- Schneider, Lon S;
- Qiu, Yuqi;
- Thomas, Ronald G;
- Evans, Carol;
- Jacobs, Diane M;
- Jin, Shelia;
- Kaye, Jeffrey A;
- LaCroix, Andrea Z;
- Messer, Karen;
- Salmon, David P;
- Sano, Mary;
- Schafer, Kimberly;
- Feldman, Howard H
Background
The COVID-19 pandemic disrupted Alzheimer disease randomized clinical trials (RCTs), forcing investigators to make changes in the conduct of such trials while endeavoring to maintain their validity. Changing ongoing RCTs carries risks for biases and threats to validity. To understand the impact of exigent modifications due to COVID-19, we examined several scenarios in symptomatic and disease modification trials that could be made.Methods
We identified both symptomatic and disease modification Alzheimer disease RCTs as exemplars of those that would be affected by the pandemic and considered the types of changes that sponsors could make to each.
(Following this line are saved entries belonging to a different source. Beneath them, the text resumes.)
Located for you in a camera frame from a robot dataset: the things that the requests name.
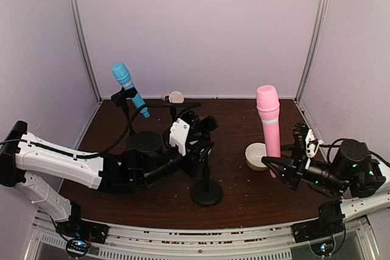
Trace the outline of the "black microphone stand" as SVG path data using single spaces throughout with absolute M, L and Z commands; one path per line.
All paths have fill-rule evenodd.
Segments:
M 138 91 L 135 88 L 131 88 L 129 90 L 125 90 L 124 88 L 121 88 L 120 91 L 113 94 L 111 96 L 111 101 L 117 106 L 122 109 L 122 112 L 125 114 L 125 117 L 127 119 L 127 122 L 129 124 L 129 134 L 133 134 L 133 128 L 130 124 L 130 109 L 129 105 L 127 103 L 127 99 L 134 98 Z
M 209 165 L 209 155 L 213 149 L 214 142 L 211 140 L 211 132 L 218 128 L 216 118 L 207 116 L 203 120 L 200 137 L 200 162 L 202 166 L 202 179 L 195 182 L 190 190 L 191 199 L 200 206 L 212 206 L 219 203 L 223 197 L 221 185 L 211 179 L 211 168 Z
M 171 134 L 177 132 L 179 122 L 177 121 L 177 107 L 175 105 L 169 106 L 169 113 L 171 117 L 171 126 L 167 128 L 162 135 L 163 142 L 166 147 L 171 147 Z

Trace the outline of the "pink toy microphone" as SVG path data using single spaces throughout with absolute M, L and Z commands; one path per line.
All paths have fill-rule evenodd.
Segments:
M 256 101 L 258 114 L 263 124 L 266 154 L 280 158 L 280 102 L 276 88 L 273 85 L 258 87 Z

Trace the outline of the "cream toy microphone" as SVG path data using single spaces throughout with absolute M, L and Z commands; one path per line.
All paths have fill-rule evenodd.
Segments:
M 184 103 L 185 98 L 180 91 L 173 91 L 169 94 L 162 95 L 161 100 L 171 104 L 182 104 Z

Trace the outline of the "blue toy microphone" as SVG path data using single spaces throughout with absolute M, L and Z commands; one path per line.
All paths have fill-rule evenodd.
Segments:
M 146 104 L 141 94 L 135 88 L 132 81 L 130 71 L 124 63 L 115 63 L 112 66 L 112 73 L 115 80 L 121 85 L 121 90 L 111 96 L 111 101 L 117 106 L 125 108 L 124 112 L 128 112 L 128 106 L 126 106 L 126 100 L 130 99 L 135 108 L 140 109 L 140 113 L 146 118 L 150 118 L 148 107 L 144 107 Z

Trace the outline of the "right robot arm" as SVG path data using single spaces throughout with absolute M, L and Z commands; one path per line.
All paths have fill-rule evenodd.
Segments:
M 303 181 L 317 192 L 328 190 L 345 222 L 389 207 L 389 162 L 355 139 L 320 147 L 328 149 L 325 161 L 292 147 L 290 158 L 264 156 L 261 162 L 293 191 Z

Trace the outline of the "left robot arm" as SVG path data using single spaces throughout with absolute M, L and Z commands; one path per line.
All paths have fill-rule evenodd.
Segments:
M 123 153 L 99 154 L 44 141 L 28 132 L 26 122 L 17 121 L 1 142 L 1 185 L 22 189 L 56 222 L 76 220 L 78 205 L 54 191 L 40 173 L 109 194 L 147 189 L 180 170 L 194 177 L 214 146 L 210 132 L 196 132 L 178 119 L 167 134 L 164 142 L 155 132 L 139 132 L 127 137 Z

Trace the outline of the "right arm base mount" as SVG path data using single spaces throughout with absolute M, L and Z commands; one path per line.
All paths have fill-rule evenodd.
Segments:
M 340 251 L 346 239 L 346 216 L 341 211 L 341 203 L 340 200 L 324 203 L 318 209 L 317 219 L 293 224 L 294 242 L 310 242 L 311 251 L 322 259 Z

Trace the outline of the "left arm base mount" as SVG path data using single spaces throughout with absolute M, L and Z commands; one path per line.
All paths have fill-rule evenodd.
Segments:
M 105 244 L 109 227 L 81 218 L 81 207 L 70 201 L 71 213 L 64 222 L 55 221 L 57 234 L 65 240 L 65 251 L 73 259 L 80 259 L 87 255 L 92 244 Z

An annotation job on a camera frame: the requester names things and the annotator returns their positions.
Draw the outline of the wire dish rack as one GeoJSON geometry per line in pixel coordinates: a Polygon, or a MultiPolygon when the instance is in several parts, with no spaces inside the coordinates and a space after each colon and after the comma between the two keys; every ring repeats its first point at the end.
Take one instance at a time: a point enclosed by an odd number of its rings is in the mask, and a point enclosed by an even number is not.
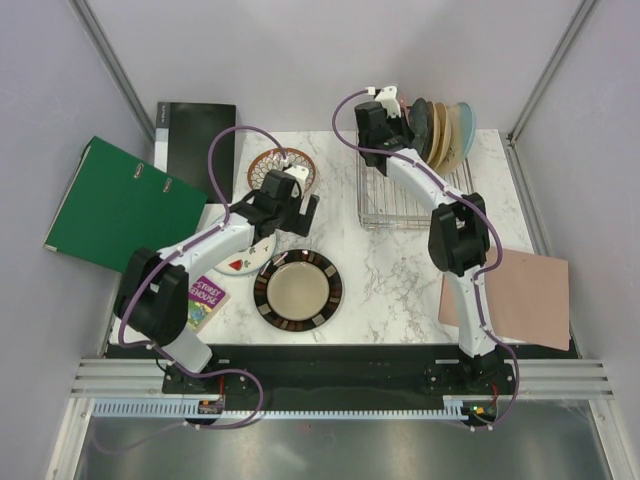
{"type": "MultiPolygon", "coordinates": [[[[383,147],[373,144],[373,138],[365,140],[361,128],[357,129],[357,145],[361,140],[367,147],[383,147]]],[[[360,225],[369,230],[400,229],[428,230],[430,210],[425,210],[419,201],[402,184],[384,176],[375,167],[366,165],[359,151],[356,151],[357,207],[360,225]]],[[[468,161],[463,160],[444,180],[464,194],[475,188],[468,161]]]]}

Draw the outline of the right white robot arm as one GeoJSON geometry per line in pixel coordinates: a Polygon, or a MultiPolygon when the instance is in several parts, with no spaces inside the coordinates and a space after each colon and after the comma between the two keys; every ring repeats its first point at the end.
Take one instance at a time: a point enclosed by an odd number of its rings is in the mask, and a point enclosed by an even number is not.
{"type": "Polygon", "coordinates": [[[484,285],[495,228],[484,199],[463,194],[427,166],[411,144],[406,120],[382,102],[359,104],[354,113],[357,150],[365,165],[402,185],[430,212],[428,253],[449,282],[459,322],[459,360],[446,364],[439,379],[451,392],[481,393],[498,370],[484,285]]]}

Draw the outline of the white strawberry pattern plate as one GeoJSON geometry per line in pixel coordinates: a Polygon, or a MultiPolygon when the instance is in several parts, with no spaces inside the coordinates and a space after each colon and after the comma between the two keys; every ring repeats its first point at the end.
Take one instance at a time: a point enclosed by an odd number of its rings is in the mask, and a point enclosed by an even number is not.
{"type": "Polygon", "coordinates": [[[276,251],[278,236],[276,233],[257,244],[227,257],[214,267],[214,270],[227,276],[242,276],[257,272],[270,260],[276,251]]]}

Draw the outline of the black rimmed beige plate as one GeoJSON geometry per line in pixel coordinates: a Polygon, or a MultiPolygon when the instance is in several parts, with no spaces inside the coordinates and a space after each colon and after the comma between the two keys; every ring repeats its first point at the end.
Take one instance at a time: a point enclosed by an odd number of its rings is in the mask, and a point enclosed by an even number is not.
{"type": "Polygon", "coordinates": [[[253,287],[259,315],[271,326],[294,333],[327,323],[336,314],[343,295],[337,267],[309,249],[274,255],[259,270],[253,287]]]}

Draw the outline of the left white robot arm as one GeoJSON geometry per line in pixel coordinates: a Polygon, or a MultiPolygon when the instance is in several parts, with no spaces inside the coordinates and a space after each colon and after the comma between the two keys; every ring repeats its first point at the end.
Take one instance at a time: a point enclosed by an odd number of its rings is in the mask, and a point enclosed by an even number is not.
{"type": "Polygon", "coordinates": [[[132,346],[149,346],[185,373],[185,382],[208,393],[219,382],[213,352],[187,326],[192,285],[231,255],[247,250],[277,231],[306,237],[319,202],[306,201],[309,169],[290,166],[269,171],[260,188],[225,209],[223,217],[175,245],[140,248],[121,278],[113,313],[120,320],[119,344],[131,327],[144,335],[132,346]]]}

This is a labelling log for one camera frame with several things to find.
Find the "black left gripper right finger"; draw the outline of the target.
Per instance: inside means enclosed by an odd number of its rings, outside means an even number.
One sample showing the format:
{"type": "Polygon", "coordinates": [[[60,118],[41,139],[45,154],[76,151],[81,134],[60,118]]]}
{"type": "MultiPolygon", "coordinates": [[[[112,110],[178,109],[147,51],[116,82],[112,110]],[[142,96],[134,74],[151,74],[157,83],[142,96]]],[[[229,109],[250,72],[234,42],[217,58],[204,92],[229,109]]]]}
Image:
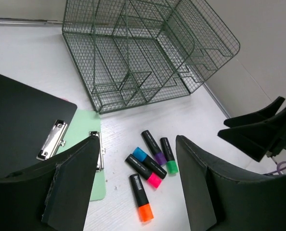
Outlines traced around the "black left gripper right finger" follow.
{"type": "Polygon", "coordinates": [[[193,231],[286,231],[286,175],[267,176],[224,161],[176,137],[193,231]]]}

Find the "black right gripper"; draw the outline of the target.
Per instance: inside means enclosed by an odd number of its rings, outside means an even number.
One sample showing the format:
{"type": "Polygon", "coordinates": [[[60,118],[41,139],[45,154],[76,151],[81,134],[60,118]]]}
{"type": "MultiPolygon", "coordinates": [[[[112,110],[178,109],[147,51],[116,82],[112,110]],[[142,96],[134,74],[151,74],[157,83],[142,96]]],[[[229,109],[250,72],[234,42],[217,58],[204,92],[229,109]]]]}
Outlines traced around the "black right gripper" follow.
{"type": "Polygon", "coordinates": [[[276,113],[284,101],[278,96],[261,110],[226,119],[224,125],[229,128],[220,130],[218,136],[257,162],[279,155],[286,150],[286,107],[276,113]]]}

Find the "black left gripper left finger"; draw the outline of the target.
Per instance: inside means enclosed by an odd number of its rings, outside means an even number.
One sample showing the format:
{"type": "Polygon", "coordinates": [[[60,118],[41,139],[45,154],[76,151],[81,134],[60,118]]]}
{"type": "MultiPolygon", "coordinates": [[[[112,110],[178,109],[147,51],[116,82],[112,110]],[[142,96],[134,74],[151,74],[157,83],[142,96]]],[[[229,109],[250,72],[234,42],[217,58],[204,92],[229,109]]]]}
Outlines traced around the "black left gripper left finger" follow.
{"type": "Polygon", "coordinates": [[[89,136],[0,178],[0,231],[83,230],[99,151],[99,138],[89,136]]]}

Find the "green cap highlighter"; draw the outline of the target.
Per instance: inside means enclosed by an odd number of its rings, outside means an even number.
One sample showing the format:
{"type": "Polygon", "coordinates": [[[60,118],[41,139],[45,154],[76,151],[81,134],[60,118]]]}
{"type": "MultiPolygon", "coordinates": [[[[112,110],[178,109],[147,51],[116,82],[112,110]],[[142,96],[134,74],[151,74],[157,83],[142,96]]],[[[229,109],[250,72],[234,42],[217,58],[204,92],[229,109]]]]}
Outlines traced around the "green cap highlighter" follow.
{"type": "Polygon", "coordinates": [[[162,147],[163,154],[165,156],[165,159],[167,161],[166,166],[169,174],[177,174],[179,172],[177,163],[173,154],[173,151],[171,149],[169,140],[167,137],[162,137],[160,139],[160,144],[162,147]]]}

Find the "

We modeled three scenarios for each of the types of trials using existing datasets, adjusting enrollment, follow-ups, and dropouts to examine the potential effects COVID-19-related changes. Simulations were performed that accounted for completion and dropout patterns using linear mixed effects models, modeling time as continuous and categorical. The statistical power of the scenarios was determined.Results
Truncating both symptomatic and disease modification trials led to underpowered trials. By contrast, adapting the trials by extending the treatment period, temporarily stopping treatment, delaying outcomes assessments, and performing remote assessment allowed for increased statistical power nearly to the level originally planned.Discussion
These analyses support the idea that disrupted trials under common scenarios are better continued and extended even in the face of dropouts, treatment disruptions, missing outcomes, and other exigencies and that adaptations can be made that maintain the trials' validity. We suggest some adaptive methods to do this noting that some changes become under-powered to detect the original effect sizes and expected outcomes. These analyses provide insight to better plan trials that are resilient to unexpected changes to the medical, social, and political milieu.